Another Year of Training initiative resulted in the return of flying training to Keesler for the first time since 1973. Tasked with providing operational airlift support training to pilots in C-12C/F Huron and C-21A Learjet aircraft, the 45th Airlift Squadron was assigned to the 81st Training Group. It began operations in July 1994.

Meanwhile, the massive restructuring of the Air Force in the early 1990s also meant several changes for Keesler's associate units. The first occurred when the 53d Weather Reconnaissance Squadron (known throughout the Gulf region as the Hurricane Hunters) was inactivated and transferred to the reserves on 30 June 1991. Its important mission was merged with the storm-tracking mission of the 815th WRS, a component of the 403d Wing, Keesler's resident Air Force Reserve unit that includes the 815th Airlift Squadron that also flies C-130s. Another base tenant change occurred when the 7th Airborne Command and Control Squadron and its EC 130 flying command post aircraft relocated to Davis-Monthan AFB, Arizona, in September 1994.

Those restructuring efforts similarly affected units assigned to Keesler Technical Training Center. In February 1992, Air Training Command redesignated the base's host unit as the Keesler Training Center (KTC). The 3300th Technical Training Wing was downsized to become a group, and its component technical training groups became squadrons. The 3305th Student Group also inactivated along with its subordinate squadrons.
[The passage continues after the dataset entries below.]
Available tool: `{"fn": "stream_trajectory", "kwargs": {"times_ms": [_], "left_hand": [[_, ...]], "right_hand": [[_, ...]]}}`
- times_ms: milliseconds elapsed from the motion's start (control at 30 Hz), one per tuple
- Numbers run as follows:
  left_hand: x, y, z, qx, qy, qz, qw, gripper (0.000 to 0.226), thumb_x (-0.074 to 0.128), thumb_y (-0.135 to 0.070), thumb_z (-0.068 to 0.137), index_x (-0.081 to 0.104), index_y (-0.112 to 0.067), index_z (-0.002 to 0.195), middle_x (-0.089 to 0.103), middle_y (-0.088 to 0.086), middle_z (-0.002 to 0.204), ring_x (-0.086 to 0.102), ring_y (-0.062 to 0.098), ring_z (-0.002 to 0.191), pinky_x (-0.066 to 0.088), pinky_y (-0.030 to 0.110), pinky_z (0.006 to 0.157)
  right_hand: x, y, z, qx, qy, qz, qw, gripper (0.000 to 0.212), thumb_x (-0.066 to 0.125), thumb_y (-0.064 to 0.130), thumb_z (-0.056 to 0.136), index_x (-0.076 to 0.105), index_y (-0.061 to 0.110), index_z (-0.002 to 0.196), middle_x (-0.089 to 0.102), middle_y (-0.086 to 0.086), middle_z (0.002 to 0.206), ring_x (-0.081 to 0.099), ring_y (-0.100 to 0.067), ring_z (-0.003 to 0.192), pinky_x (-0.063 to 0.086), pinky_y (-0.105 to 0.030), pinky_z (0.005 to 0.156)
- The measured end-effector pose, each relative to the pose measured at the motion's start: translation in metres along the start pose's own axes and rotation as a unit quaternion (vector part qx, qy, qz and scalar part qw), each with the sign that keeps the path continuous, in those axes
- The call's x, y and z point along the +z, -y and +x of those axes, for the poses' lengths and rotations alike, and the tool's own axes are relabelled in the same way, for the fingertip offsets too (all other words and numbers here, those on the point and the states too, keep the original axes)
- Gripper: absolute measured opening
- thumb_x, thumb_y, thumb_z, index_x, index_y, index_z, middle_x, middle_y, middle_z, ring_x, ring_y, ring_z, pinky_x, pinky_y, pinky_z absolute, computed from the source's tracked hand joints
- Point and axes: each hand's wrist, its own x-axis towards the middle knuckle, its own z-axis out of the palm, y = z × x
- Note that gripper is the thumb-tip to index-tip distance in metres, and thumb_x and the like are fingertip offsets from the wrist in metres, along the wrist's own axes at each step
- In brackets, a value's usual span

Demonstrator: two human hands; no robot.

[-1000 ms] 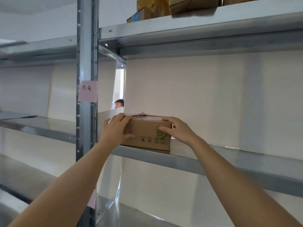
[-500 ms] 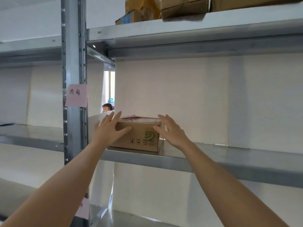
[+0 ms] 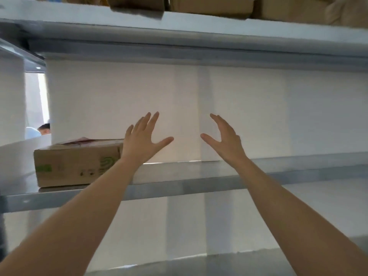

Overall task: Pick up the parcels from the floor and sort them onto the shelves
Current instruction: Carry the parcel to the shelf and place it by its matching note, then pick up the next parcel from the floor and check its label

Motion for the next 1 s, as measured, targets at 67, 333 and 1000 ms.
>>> {"fn": "stream_trajectory", "kwargs": {"times_ms": [67,333,1000], "left_hand": [[0.017,-0.032,0.007,0.016,0.007,-0.024,1.0,0.086,0.041,-0.067,0.082,0.008,-0.029,0.151,0.008,-0.002,0.161,0.01,0.017,0.147,0.006,0.042,0.119],[0.082,-0.178,0.019,0.09,0.026,-0.109,0.99,0.083,0.042,-0.065,0.083,0.012,-0.028,0.151,0.013,-0.001,0.16,0.013,0.017,0.147,0.01,0.042,0.118],[0.19,-0.593,-0.023,0.23,0.1,-0.34,0.906,0.072,0.038,-0.059,0.088,0.023,-0.024,0.149,0.021,0.004,0.158,0.02,0.021,0.145,0.017,0.048,0.116]], "right_hand": [[-0.032,-0.019,-0.009,0.013,-0.019,-0.021,1.0,0.069,0.055,0.049,0.092,0.026,0.032,0.152,0.021,0.006,0.163,0.021,-0.014,0.148,0.017,-0.037,0.116],[-0.175,-0.105,-0.052,0.084,-0.086,-0.117,0.986,0.069,0.054,0.052,0.091,0.026,0.034,0.151,0.022,0.007,0.162,0.02,-0.014,0.149,0.016,-0.044,0.118],[-0.523,-0.225,-0.235,0.213,-0.218,-0.331,0.893,0.065,0.056,0.043,0.093,0.03,0.031,0.151,0.028,0.006,0.161,0.024,-0.014,0.148,0.02,-0.045,0.12]]}}
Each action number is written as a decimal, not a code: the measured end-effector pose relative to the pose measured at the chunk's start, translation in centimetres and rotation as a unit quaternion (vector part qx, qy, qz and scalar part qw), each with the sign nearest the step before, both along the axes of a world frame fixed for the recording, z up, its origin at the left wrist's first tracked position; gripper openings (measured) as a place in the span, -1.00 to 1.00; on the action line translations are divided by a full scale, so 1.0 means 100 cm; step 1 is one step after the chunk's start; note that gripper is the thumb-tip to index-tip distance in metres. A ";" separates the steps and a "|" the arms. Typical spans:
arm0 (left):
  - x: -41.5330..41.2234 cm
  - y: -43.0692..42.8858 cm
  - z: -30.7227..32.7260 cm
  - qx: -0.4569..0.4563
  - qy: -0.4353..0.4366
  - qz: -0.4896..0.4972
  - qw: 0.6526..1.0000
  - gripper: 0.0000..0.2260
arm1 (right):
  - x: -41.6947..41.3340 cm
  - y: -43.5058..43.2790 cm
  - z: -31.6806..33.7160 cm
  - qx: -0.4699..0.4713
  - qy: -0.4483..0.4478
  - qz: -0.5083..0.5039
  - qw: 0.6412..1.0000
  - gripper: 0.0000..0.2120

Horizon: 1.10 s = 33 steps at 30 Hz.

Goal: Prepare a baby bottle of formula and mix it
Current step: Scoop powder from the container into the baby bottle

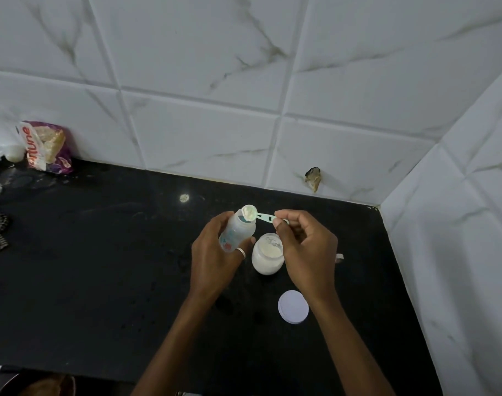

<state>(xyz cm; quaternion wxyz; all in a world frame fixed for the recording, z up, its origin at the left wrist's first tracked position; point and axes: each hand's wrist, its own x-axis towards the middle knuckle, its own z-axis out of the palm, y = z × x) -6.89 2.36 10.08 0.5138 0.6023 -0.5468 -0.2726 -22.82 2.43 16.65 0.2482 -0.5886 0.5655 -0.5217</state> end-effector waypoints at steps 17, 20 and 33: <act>0.002 -0.002 -0.008 0.016 0.008 -0.005 1.000 -0.46 | -0.003 0.006 -0.017 -0.208 0.312 0.039 0.926 -0.83; 0.002 -0.001 -0.009 0.019 0.012 -0.006 1.000 -0.45 | -0.003 0.008 -0.017 -0.223 0.343 0.050 0.911 -0.79; 0.004 0.000 -0.007 0.017 0.016 -0.006 1.000 -0.45 | -0.009 0.010 -0.025 -0.284 0.430 0.087 0.853 -0.82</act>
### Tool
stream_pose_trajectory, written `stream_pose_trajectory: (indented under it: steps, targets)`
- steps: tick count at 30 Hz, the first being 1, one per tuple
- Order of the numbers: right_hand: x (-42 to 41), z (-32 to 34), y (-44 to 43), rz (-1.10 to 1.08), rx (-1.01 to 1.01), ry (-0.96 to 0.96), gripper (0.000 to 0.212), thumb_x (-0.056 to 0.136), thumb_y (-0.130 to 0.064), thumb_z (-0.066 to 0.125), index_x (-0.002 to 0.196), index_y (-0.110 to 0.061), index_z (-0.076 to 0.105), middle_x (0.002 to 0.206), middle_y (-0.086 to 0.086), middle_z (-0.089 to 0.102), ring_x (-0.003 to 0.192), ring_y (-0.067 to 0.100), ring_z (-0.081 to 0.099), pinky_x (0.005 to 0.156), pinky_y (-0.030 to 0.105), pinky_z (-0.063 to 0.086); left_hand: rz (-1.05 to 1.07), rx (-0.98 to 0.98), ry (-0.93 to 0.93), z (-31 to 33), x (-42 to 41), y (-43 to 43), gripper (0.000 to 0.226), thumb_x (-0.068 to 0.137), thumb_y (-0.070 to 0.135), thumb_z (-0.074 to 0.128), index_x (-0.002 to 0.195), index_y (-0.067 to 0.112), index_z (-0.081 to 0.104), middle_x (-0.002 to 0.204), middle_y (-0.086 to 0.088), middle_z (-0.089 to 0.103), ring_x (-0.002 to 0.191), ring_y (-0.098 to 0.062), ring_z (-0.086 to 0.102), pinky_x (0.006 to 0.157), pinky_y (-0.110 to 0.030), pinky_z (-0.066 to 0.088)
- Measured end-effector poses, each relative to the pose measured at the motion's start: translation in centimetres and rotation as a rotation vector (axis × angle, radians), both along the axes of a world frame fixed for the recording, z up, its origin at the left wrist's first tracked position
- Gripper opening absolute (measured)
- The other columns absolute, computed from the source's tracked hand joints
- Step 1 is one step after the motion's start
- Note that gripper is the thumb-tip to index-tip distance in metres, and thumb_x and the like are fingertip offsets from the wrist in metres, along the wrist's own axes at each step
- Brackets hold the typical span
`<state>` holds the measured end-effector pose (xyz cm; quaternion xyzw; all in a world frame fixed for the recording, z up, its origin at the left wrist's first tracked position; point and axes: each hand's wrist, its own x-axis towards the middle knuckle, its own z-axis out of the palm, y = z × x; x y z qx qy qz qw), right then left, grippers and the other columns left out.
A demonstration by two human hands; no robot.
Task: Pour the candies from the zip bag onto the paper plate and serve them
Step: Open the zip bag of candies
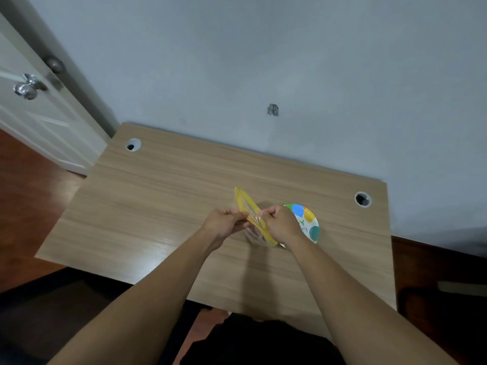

In mid-September all of the 3380th numbered units assumed the 393d designation, as the base further realigned itself to conform to the Air Force's objective wing structure. In addition, the technical training group also assumed the 393d designation, and its nine technical training and training support squadrons were renumbered to better reflect the new, simplified organizational arrangement.

Yet another major change occurred on 1 July 1993, when Keesler Training Center inactivated, and its lineage and honors retired. On the same day, the 81st Tactical Fighter Wing, formerly located at RAF Bentwaters, United Kingdom, was redesignated the 81st Training Wing and concurrently activated to serve as Keesler's host organization. At the same time, HQ USAF redesignated Air Training Command as Air Education and Training Command (AETC), and the command activated Second Air Force and stationed it at Keesler. Its mission was to oversee all technical training conducted within AETC.

Leading the way to the 21st Century

At the beginning of the 21st Century, the 81 TRW, and Keesler AFB was one of the largest technical training wings in the United States Air Force, and in Air Education and Training Command (AETC). Throughout 2002, the 81 Training Wing (TRW), trained thousands of airmen, and hundreds of Air Force officers as well as military members form the Navy, Army, Marines, Coast Guard and allied nations. The 81 TRW trained civilian and military members in specialized skills ranging from avionics maintenance, comptroller, radio and radar systems maintenance, communications electronics, computer systems, air traffic control, weather, personnel, command and control systems. Keesler AFB also trained pilots in C-21 aircraft, as well as doctors, nurses and technicians in medical specialties. The C-21's belonged to the 45th Airlift Squadron (ALS), a detachment from Little Rock AFB, Arkansas (ARK). Though the 81 TRW primary missions were that of technical training, Keesler AFB as a whole is host to many associate units with their own histories.